The ensuing World War by these fascist regimes, the Axis powers, cost the lives of upwards of 30 to 40 million. Had the Western powers backed the defenders of democracy early on in Spain, like Del Berg did, perhaps the carnage could have been averted or reduced. One must not forget the collaboration, not just in France but throughout much of continental Europe, with the fascists. In fact many in the International Brigades continued to fight fascism by joining the Resistance Movements in their respective countries after leaving Spain. The scourge of Mussolini and Hitler were both eliminated in 1945, but Franco remained to become the longest standing dictatorship in modern Western European history — unleashing a reign of terror until his death in 1975.

With his near century-long life, Delmer Berg has been a keen observer of his country’s role in world history, watching with alarm as more democratic governments and movements were crushed. The Cold War began in earnest after Spain, with the West using the “fear of a Communist take-over” as a cover for empire expansion.

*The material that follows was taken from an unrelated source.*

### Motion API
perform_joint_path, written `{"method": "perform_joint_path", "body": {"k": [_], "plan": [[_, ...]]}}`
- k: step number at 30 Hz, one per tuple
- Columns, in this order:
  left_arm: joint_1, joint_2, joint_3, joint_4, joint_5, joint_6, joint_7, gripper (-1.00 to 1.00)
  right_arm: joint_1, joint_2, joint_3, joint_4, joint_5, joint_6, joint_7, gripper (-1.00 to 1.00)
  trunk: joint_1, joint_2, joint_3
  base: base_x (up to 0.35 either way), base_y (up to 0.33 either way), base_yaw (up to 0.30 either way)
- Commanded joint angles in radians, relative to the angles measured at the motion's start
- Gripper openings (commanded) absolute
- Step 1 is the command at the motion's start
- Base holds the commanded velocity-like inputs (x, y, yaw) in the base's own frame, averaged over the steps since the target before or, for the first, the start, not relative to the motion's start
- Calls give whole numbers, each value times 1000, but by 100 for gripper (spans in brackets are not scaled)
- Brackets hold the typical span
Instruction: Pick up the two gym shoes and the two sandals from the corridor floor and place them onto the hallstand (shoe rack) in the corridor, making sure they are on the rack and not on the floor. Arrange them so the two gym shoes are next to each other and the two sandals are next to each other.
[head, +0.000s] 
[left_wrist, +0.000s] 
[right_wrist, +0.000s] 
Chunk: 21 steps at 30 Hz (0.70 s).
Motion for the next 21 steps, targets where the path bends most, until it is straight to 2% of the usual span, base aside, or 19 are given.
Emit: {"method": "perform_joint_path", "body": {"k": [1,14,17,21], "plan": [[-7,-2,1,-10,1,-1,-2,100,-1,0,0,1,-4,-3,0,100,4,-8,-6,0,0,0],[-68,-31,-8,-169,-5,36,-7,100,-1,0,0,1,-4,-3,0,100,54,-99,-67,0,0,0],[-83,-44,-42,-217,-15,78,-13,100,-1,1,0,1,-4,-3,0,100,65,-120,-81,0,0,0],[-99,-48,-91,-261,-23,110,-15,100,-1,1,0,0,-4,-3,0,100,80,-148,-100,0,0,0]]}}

Indeed, with Franco as a model, Western-backed elites and militaries of the Third World took heart. A CIA-backed coup in Iran deposed a democratically-elected government in 1953, imposing the megalomaniac Shah for 26 years; likewise in Guatemala in 1954 with essentially military rule to this day. Patrice Lumumba was assassinated in the Congo in 1961 — installing the odious, but compliant, Mubutu; then “regime change” in 1963 in The Dominican Republic and in Brazil in 1964, and Indonesia in 1965, where the murderous General Suharto deposed the democratic President Sukarno (death toll 2 million) — all with US and Western power complicity and involvement. The attempt in Viet Nam failed, but cost 8 million South East Asians their lives, and 60,000 plus of our own sons. The people of Cuba and Nicaragua triumphed, in 1959 and 1979 respectively, but were both severely punished for their “disobedience.” Next came Greece in 1967 (helping to install “The Colonels” for seven years), Chile in 1973 with General Pinochet for 17 years, Argentina in 1976 with its ugly “Dirty War,” then the Reagan-era funding of the Contras in Nicaragua and the feudal-like oligarchies in Central America (Guatemala again, El Salvador, Honduras) — with close to half a million deaths there, and the list goes on and on — to say nothing of the West’s more recent interventions in the Middle East and North Africa. As political historian Noam Chomsky says, it’s always about domination and the resources — plunder and profit — Colonialism in new clothes. All this can be considered part of the shameful fallout from the Spanish Civil War and a people’s defeat.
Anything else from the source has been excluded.